→ Work to be completed: Please set down every record exactly as it appears below.

Collection entries:
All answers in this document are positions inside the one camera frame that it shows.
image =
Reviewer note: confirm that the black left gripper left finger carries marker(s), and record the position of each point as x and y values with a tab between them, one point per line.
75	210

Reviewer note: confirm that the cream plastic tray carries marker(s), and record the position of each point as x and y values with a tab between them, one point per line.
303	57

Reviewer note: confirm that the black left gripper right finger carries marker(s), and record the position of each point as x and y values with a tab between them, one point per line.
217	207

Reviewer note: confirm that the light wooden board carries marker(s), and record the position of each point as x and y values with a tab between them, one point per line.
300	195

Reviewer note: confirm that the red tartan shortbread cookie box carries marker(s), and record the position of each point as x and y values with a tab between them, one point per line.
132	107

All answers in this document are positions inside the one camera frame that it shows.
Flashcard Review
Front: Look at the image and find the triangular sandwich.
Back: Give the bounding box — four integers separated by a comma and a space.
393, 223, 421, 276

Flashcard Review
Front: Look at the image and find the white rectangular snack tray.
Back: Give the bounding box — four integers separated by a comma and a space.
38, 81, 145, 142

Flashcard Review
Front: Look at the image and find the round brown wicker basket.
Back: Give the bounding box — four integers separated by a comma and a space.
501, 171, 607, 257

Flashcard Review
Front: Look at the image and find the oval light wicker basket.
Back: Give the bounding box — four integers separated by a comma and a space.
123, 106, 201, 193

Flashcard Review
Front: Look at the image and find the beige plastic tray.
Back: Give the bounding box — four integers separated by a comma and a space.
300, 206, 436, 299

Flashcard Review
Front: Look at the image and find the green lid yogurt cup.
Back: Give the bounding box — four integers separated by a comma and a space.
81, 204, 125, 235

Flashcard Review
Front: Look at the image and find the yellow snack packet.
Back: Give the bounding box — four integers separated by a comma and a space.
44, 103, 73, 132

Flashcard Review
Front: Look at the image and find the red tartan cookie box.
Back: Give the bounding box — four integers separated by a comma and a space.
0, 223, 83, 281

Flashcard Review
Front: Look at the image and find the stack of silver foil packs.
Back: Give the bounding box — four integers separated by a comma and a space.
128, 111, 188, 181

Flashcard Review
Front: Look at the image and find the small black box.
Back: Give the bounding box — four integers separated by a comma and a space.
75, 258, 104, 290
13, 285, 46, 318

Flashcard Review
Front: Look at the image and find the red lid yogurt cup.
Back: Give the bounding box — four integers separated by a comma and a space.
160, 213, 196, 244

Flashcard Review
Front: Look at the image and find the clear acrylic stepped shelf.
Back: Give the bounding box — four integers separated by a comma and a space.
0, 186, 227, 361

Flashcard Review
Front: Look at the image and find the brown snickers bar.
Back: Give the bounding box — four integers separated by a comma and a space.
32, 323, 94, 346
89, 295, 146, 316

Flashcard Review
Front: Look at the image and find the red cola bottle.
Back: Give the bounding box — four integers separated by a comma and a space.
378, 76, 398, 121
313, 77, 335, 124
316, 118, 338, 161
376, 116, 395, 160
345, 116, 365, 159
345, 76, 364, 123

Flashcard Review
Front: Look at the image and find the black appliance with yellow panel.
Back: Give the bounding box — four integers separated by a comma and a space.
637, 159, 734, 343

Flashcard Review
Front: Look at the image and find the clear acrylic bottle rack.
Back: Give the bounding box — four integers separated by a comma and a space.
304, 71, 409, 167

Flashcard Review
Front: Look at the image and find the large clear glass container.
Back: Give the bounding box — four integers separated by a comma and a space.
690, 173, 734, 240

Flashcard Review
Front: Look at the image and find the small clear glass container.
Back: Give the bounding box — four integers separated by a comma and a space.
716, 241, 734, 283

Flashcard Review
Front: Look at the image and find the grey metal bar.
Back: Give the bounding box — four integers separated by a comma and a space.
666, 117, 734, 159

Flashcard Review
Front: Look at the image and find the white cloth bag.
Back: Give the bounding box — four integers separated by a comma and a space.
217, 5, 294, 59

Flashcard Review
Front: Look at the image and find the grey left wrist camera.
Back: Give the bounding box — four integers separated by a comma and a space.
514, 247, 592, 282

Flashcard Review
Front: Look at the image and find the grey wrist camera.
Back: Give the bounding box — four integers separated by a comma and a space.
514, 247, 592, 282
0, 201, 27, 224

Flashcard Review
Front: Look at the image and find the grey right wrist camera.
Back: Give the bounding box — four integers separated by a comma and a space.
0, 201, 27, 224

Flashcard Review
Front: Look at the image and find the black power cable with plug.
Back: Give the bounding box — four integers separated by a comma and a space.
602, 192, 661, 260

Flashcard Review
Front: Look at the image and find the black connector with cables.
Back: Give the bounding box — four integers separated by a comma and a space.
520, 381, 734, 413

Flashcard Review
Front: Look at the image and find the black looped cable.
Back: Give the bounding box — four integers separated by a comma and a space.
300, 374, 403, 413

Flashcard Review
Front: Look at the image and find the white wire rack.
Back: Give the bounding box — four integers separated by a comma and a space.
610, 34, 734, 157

→ Finished exercise:
All answers in this document are positions inside the one camera frame that it shows.
image =
Reviewer note: confirm that the black left gripper left finger carries marker(s), and record the position of each point as x and y values with a tab between them, one point per line.
75	210

Reviewer note: confirm that the cream plastic tray carries marker(s), and record the position of each point as x and y values with a tab between them, one point per line.
303	57

Reviewer note: confirm that the black left gripper right finger carries marker(s), and record the position of each point as x and y values with a tab between them, one point per line.
217	207

Reviewer note: confirm that the light wooden board carries marker(s), and record the position of each point as x and y values with a tab between them, one point per line.
300	195

Reviewer note: confirm that the red tartan shortbread cookie box carries marker(s), and record the position of each point as x and y values with a tab between them, one point per line.
132	107

All answers in this document are positions inside the one camera frame that it shows.
Flashcard Review
Front: Look at the image and find the triangular sandwich.
Back: Give the bounding box — four integers separated by a comma and a space.
393, 223, 421, 276

Flashcard Review
Front: Look at the image and find the white rectangular snack tray.
Back: Give the bounding box — four integers separated by a comma and a space.
38, 81, 145, 142

Flashcard Review
Front: Look at the image and find the round brown wicker basket.
Back: Give the bounding box — four integers separated by a comma and a space.
501, 171, 607, 257

Flashcard Review
Front: Look at the image and find the oval light wicker basket.
Back: Give the bounding box — four integers separated by a comma and a space.
123, 106, 201, 193

Flashcard Review
Front: Look at the image and find the beige plastic tray.
Back: Give the bounding box — four integers separated by a comma and a space.
300, 206, 436, 299

Flashcard Review
Front: Look at the image and find the green lid yogurt cup.
Back: Give the bounding box — four integers separated by a comma and a space.
81, 204, 125, 235

Flashcard Review
Front: Look at the image and find the yellow snack packet.
Back: Give the bounding box — four integers separated by a comma and a space.
44, 103, 73, 132

Flashcard Review
Front: Look at the image and find the red tartan cookie box.
Back: Give the bounding box — four integers separated by a comma and a space.
0, 223, 83, 281

Flashcard Review
Front: Look at the image and find the stack of silver foil packs.
Back: Give the bounding box — four integers separated by a comma and a space.
128, 111, 188, 181

Flashcard Review
Front: Look at the image and find the small black box.
Back: Give the bounding box — four integers separated by a comma and a space.
75, 258, 104, 290
13, 285, 46, 318

Flashcard Review
Front: Look at the image and find the red lid yogurt cup.
Back: Give the bounding box — four integers separated by a comma and a space.
160, 213, 196, 244

Flashcard Review
Front: Look at the image and find the clear acrylic stepped shelf.
Back: Give the bounding box — four integers separated by a comma and a space.
0, 186, 227, 361

Flashcard Review
Front: Look at the image and find the brown snickers bar.
Back: Give the bounding box — four integers separated by a comma and a space.
32, 323, 94, 346
89, 295, 146, 316

Flashcard Review
Front: Look at the image and find the red cola bottle.
Back: Give the bounding box — four integers separated by a comma and a space.
378, 76, 398, 121
313, 77, 335, 124
316, 118, 338, 161
376, 116, 395, 160
345, 116, 365, 159
345, 76, 364, 123

Flashcard Review
Front: Look at the image and find the black appliance with yellow panel.
Back: Give the bounding box — four integers separated by a comma and a space.
637, 159, 734, 343

Flashcard Review
Front: Look at the image and find the clear acrylic bottle rack.
Back: Give the bounding box — four integers separated by a comma and a space.
304, 71, 409, 167

Flashcard Review
Front: Look at the image and find the large clear glass container.
Back: Give the bounding box — four integers separated by a comma and a space.
690, 173, 734, 240

Flashcard Review
Front: Look at the image and find the small clear glass container.
Back: Give the bounding box — four integers separated by a comma and a space.
716, 241, 734, 283

Flashcard Review
Front: Look at the image and find the grey metal bar.
Back: Give the bounding box — four integers separated by a comma and a space.
666, 117, 734, 159

Flashcard Review
Front: Look at the image and find the white cloth bag.
Back: Give the bounding box — four integers separated by a comma and a space.
217, 5, 294, 59

Flashcard Review
Front: Look at the image and find the grey left wrist camera.
Back: Give the bounding box — four integers separated by a comma and a space.
514, 247, 592, 282

Flashcard Review
Front: Look at the image and find the grey wrist camera.
Back: Give the bounding box — four integers separated by a comma and a space.
514, 247, 592, 282
0, 201, 27, 224

Flashcard Review
Front: Look at the image and find the grey right wrist camera.
Back: Give the bounding box — four integers separated by a comma and a space.
0, 201, 27, 224

Flashcard Review
Front: Look at the image and find the black power cable with plug.
Back: Give the bounding box — four integers separated by a comma and a space.
602, 192, 661, 260

Flashcard Review
Front: Look at the image and find the black connector with cables.
Back: Give the bounding box — four integers separated by a comma and a space.
520, 381, 734, 413

Flashcard Review
Front: Look at the image and find the black looped cable.
Back: Give the bounding box — four integers separated by a comma and a space.
300, 374, 403, 413

Flashcard Review
Front: Look at the image and find the white wire rack.
Back: Give the bounding box — four integers separated by a comma and a space.
610, 34, 734, 157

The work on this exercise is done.